### Problem requirements
Pull each line containing "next" from the data.
BEGIN Data for review
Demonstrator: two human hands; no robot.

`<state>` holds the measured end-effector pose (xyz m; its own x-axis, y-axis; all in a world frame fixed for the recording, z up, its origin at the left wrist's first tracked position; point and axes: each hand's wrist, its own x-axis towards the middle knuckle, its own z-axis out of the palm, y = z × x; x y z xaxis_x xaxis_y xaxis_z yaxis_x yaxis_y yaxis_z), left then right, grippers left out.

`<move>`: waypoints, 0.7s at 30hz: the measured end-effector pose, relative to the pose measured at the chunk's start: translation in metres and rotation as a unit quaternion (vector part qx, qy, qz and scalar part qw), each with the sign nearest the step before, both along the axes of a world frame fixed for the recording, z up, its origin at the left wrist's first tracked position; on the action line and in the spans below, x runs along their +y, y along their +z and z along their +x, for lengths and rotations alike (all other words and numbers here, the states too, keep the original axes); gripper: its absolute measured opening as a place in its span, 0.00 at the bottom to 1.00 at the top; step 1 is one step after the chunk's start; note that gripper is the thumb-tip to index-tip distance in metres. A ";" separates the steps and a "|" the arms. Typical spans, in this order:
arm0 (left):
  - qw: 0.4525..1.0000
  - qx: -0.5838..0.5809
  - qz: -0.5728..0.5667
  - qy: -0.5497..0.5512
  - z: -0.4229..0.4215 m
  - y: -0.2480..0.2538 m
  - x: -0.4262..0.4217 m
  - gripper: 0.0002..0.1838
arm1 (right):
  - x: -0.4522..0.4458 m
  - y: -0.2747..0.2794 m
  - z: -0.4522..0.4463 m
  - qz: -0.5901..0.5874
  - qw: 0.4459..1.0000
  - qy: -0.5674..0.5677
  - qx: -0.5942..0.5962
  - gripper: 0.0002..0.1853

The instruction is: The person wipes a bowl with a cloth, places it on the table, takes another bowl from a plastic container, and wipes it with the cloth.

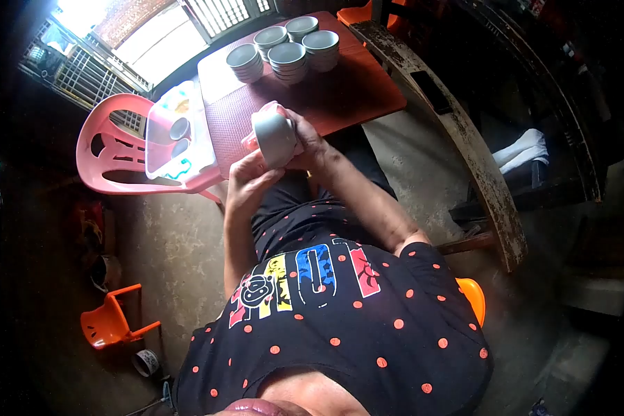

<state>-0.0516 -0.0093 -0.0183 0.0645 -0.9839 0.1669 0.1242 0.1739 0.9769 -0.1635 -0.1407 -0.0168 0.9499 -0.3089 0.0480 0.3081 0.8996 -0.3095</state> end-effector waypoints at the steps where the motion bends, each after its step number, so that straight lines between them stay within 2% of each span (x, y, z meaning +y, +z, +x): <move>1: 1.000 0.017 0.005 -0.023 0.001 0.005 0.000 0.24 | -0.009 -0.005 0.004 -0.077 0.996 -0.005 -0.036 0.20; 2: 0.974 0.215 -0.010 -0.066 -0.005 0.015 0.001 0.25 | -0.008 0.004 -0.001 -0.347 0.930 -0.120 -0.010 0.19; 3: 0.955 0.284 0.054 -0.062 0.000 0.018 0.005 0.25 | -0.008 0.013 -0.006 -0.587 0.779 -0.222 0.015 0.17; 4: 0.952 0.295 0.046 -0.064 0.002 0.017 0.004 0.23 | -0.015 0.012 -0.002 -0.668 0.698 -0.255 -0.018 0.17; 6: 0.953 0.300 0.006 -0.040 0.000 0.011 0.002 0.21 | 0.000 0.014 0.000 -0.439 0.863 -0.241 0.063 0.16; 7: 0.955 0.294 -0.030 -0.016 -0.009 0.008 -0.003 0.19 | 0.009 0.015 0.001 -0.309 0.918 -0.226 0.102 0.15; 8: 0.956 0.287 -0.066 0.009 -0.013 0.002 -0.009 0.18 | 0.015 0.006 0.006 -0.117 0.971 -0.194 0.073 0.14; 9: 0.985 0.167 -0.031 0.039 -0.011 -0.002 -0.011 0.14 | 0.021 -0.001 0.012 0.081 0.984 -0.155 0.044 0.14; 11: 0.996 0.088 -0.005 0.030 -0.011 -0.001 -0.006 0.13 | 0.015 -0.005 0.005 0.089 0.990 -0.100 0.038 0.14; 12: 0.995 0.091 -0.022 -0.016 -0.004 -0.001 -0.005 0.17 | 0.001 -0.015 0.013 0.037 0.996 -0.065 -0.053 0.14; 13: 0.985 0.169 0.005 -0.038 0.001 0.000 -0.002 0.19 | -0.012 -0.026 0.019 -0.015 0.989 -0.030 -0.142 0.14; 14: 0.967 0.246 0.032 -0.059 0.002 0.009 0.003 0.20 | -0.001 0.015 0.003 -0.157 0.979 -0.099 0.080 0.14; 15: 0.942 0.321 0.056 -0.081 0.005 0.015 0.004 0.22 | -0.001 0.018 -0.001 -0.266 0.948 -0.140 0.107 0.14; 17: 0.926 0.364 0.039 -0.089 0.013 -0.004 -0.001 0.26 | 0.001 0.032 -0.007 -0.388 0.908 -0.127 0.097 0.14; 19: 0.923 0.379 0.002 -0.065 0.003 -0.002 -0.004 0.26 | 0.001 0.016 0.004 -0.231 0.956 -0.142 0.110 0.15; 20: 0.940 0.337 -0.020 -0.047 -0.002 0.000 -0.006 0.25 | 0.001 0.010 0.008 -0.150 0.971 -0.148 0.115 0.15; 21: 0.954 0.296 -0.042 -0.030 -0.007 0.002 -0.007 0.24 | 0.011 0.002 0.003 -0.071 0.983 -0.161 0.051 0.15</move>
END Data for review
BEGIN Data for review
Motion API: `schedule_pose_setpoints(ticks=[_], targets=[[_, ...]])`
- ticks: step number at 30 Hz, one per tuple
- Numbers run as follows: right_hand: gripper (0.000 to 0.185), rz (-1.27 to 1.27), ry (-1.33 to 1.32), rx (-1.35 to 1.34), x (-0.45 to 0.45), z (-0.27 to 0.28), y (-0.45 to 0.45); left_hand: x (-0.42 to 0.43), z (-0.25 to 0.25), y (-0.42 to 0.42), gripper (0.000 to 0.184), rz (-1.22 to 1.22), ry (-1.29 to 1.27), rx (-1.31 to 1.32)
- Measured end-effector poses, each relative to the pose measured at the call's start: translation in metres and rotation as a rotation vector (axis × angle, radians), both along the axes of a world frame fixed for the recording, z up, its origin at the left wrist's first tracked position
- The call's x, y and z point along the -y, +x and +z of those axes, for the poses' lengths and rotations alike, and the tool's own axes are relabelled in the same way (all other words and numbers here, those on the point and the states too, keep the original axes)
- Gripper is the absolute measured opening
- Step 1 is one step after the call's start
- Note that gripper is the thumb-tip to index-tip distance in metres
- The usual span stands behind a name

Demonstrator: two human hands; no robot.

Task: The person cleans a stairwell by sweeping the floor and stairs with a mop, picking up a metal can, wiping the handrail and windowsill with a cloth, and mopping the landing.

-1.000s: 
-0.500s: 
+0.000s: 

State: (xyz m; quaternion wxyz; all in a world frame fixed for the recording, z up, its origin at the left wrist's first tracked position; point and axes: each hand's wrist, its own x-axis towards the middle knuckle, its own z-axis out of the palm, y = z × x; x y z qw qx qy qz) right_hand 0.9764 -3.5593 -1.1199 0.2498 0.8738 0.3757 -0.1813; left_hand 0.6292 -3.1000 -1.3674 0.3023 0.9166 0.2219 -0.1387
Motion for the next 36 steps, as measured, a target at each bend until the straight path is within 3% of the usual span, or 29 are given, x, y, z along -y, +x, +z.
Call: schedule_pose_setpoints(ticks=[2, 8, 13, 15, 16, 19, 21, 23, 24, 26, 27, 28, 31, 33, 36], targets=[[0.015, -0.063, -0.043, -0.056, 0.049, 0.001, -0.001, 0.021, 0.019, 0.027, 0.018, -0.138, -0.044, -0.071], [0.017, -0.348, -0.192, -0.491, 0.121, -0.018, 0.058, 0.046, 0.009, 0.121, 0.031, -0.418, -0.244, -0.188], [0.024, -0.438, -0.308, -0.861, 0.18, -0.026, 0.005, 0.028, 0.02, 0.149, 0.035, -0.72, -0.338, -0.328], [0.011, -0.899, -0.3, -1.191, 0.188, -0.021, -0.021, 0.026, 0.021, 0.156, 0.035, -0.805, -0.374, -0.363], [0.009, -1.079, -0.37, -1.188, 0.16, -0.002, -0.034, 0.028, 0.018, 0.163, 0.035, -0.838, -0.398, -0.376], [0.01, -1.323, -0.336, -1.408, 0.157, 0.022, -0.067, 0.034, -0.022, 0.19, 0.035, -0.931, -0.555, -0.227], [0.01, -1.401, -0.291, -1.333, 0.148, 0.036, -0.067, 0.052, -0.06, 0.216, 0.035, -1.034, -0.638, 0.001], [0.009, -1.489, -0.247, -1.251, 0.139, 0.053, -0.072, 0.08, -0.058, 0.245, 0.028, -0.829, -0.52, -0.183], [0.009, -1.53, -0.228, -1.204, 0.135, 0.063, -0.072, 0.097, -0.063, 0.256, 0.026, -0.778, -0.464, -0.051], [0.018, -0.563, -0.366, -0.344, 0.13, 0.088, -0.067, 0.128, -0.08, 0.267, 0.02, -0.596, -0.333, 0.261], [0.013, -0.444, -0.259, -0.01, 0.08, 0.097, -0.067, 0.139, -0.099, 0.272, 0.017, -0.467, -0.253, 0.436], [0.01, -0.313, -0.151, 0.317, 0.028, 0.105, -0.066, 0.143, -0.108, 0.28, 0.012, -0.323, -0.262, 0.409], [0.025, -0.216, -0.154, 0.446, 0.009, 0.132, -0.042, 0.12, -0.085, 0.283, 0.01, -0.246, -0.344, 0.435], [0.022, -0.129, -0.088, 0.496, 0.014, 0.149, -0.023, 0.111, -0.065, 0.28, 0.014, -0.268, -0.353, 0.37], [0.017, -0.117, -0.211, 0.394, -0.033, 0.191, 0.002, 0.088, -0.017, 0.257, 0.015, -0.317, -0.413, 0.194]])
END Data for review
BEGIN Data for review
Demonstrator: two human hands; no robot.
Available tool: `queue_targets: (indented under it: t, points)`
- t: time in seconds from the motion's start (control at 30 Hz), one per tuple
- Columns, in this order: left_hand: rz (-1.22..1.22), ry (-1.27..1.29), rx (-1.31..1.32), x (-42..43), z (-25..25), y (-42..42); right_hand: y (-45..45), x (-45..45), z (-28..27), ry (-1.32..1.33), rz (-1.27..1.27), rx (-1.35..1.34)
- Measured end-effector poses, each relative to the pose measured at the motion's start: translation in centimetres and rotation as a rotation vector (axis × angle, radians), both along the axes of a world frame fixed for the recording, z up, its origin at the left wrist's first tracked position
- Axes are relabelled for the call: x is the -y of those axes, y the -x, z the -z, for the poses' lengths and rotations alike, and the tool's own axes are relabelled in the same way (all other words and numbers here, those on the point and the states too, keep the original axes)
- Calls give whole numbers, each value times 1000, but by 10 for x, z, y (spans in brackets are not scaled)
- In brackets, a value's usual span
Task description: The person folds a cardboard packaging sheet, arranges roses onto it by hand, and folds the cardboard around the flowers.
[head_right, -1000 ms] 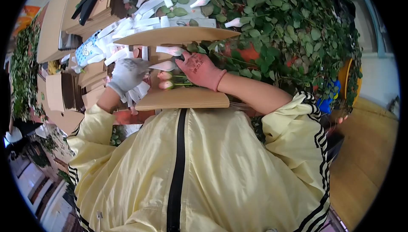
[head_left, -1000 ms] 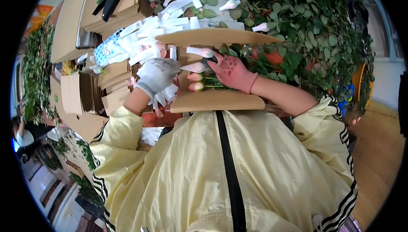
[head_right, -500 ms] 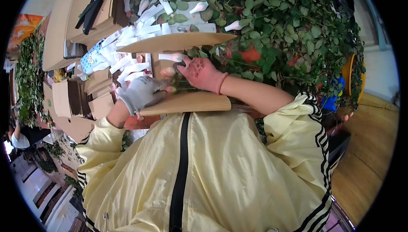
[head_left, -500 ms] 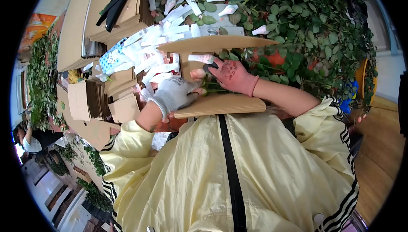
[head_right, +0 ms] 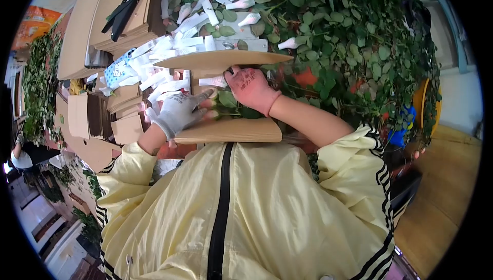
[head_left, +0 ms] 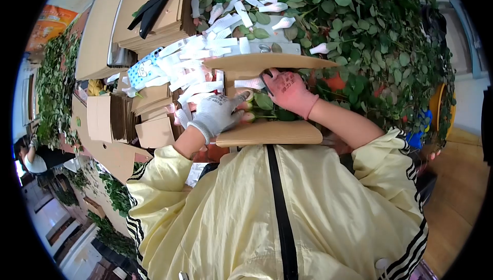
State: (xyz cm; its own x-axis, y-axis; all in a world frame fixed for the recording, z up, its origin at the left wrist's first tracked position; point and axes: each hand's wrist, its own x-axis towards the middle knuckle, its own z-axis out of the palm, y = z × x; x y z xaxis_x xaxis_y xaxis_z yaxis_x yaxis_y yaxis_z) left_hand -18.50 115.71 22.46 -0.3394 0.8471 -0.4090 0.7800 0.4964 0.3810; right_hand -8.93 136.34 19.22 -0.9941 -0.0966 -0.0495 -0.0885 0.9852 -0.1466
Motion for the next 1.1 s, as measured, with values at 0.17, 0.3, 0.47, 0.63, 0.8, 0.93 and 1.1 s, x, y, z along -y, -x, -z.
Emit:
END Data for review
### Response to the exercise
Motion for the next 36 steps, as measured, a target at each bend until the straight path is within 3% of the usual span, or 29 are given, x, y, z along -y, +x, +z.
Motion for the next 1.1 s, as measured, with values at 0.17, 0.3, 0.47, 0.63, 0.8, 0.93 and 1.1 s, x, y, z along -y, -x, -z.

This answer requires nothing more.